A renda de meu pai tinha aumentado com o dinheiro que começara a emprestar a juros altos. Como era muito econômico, juntou uma boa soma de dinheiro durante dois anos. Comprou uma fazenda pequena, de herdeiros. Estava abandonada, quase não tinha benfeitorias. Ficava nas imediações da vila de Ferradas, na zona Ribeirão do Gado, a cerca de uns doze quilômetros da cidade. Ele quis que  minha mãe fosse  conhecê-la comigo
- O empregado não tem filhos – revelou-me. – Você agora vai ter que brincar sozinho – disse.
Não queria afastar-me dos amigos lá da rua, mesmo sabendo que era apenas por umas duas semanas. Brincar sozinho era o que menos queria no mundo. Teria que me conformar com essa nova situação, que sem dúvida ia me causar dissabor enquanto  permanecesse  na fazenda.
Viajei num domingo. Achei graça quando vi meu pai chegar  do curral da Prefeitura, puxando o burro pelo cabresto, mal o sol havia despontado acima do morro, no outro lado do rio. Usava um chapéu de abas largas, calça e camisa de mescla. Estava calçado numas  botinas de couro de zebu e tinha um facão na bainha pendurado na cintura. Minha mãe usava um chapéu grande de palha para se proteger do sol ou da chuva.  
Fiz a viagem montado na cangalha de um burro castanho,  que sacolejava o tempo todo pelo caminho estreito no meio do mato. Era um burro manso, novo, que  tinha as pisadas firmes. Dava a entender que conhecia o caminho onde de vez em quando aparecia uma curva. Nos passos cadenciados, seus cascos ora chispavam os pedregulhos, ora levantavam a poeira nos trechos da terra de chão batido.

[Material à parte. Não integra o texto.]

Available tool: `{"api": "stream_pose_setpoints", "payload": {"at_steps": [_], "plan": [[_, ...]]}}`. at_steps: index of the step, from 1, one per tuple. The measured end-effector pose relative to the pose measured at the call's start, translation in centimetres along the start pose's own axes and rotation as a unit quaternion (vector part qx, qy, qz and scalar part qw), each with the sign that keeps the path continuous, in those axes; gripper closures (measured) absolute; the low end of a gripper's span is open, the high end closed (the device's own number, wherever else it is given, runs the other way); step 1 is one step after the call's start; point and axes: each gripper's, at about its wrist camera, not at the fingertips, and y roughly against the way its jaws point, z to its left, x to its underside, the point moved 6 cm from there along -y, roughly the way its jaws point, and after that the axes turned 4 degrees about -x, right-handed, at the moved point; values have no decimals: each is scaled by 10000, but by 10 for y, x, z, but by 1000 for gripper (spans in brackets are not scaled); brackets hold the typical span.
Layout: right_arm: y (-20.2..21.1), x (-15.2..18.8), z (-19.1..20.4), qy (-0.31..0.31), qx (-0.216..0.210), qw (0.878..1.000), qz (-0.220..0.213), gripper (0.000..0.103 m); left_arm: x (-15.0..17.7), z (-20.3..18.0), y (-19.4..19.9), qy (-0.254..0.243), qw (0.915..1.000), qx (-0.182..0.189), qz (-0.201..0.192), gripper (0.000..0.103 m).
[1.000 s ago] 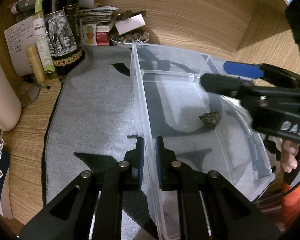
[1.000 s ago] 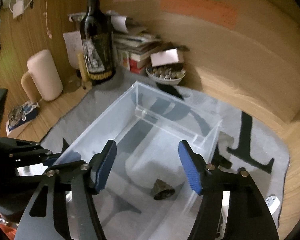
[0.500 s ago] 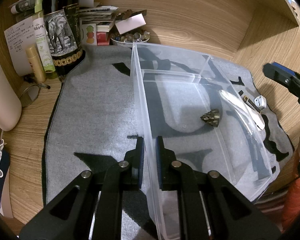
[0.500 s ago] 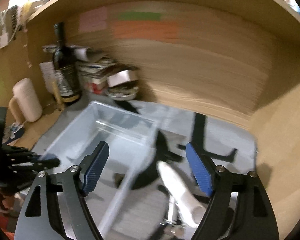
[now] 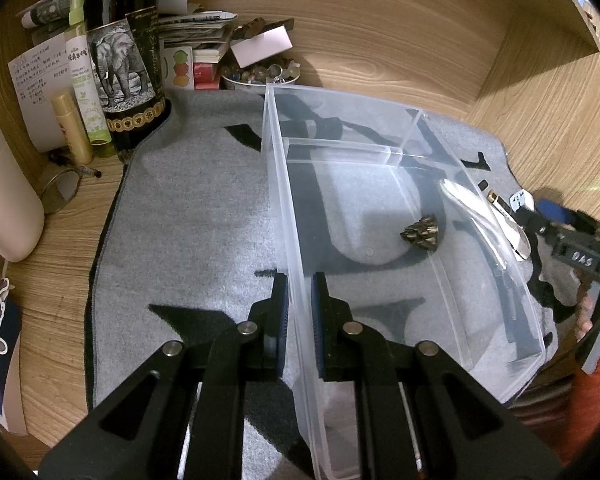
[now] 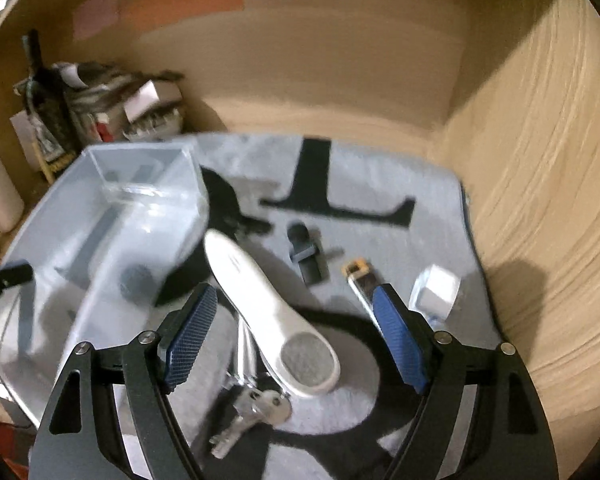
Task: Organize rigid objects
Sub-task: 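Grasp the white massager by its head with the right tool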
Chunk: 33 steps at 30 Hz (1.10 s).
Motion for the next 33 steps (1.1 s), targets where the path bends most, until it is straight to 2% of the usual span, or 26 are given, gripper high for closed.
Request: {"api": "stream_pose_setpoints", "payload": {"at_steps": [7, 14, 17, 19, 24, 33], "plan": [[-22, 27, -17, -265, -25, 9989, 391, 25, 0, -1, 0, 11, 10000, -8, 11, 92], [-32, 32, -20, -434, -245, 9979, 406, 28, 2, -1, 1, 13, 10000, -46, 11, 92], [-35, 32, -20, -506, -374, 9972, 413, 36, 2, -1, 1, 8, 10000, -49, 13, 92], [-40, 36, -20, -497, -403, 9963, 568, 51, 1, -1, 1, 9, 10000, -47, 10, 92], [-38, 41, -20, -404, -161, 9982, 403, 56, 1, -1, 2, 9, 10000, -64, 11, 92], [-13, 28, -20, -423, -254, 9988, -35, 63, 0, -1, 1, -14, 9999, -102, 25, 92]]}}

Levava comigo meu estilingue e a capanga cheia de bolotas duras de barro. Era aquele um estilingue que ainda não tinha sido usado por mim. Embora soubesse que não tinha uma pontaria certeira para matar passarinho, pensava em aprimorá-la no primeiro dia que passasse na fazenda. Pretendia exercitá-la, atirando com o estilingue em lata ou garrafa colocada na ponta das estacas.
Nos primeiros dias que passei na fazenda não usei meu estilingue nem para matar calango nem para espantar os passarinhos, que pousavam em algazarra nas árvores do quintal pelo fim da tarde, em busca de dormida. Acordava cedo pensando em pescar e tomar banho no ribeirão, que passava nos fundos da casa com as águas espumantes de uma cachoeira bonita. Pescava de anzol quando estava sozinho, de rede  com minha mãe e a mulher do empregado. Quando pegava os peixes grandes, minha mãe sorria da sorte, dizendo de brincadeira que o  almoço e o jantar  iam ser com fartura naquele dia.
Meu pai saía quase no turvo com o empregado, rumo a uma área de terra queimada onde antes havia uma capoeira grossa, segundo ele me disse. Estava plantando uma roça de milho, mandioca, aipim, mamão e banana. Almoçava com o empregado lá mesmo, as latas de manteiga levavam a comida para eles dois. Só voltavam  pelo entardecer.
Já fazia uma semana que havia chegado à fazenda, ainda não tinha usado meu estilingue para caçar passarinho. A mãe não gostou quando soube que ia aproveitar os dias agora  para matar passarinho com o estilingue, que  comprei num sábado na feira. Ela nunca gostou que meu pai criasse passarinho em gaiola quanto mais aceitar que o filho fosse matar os bichinhos com bala de estilingue.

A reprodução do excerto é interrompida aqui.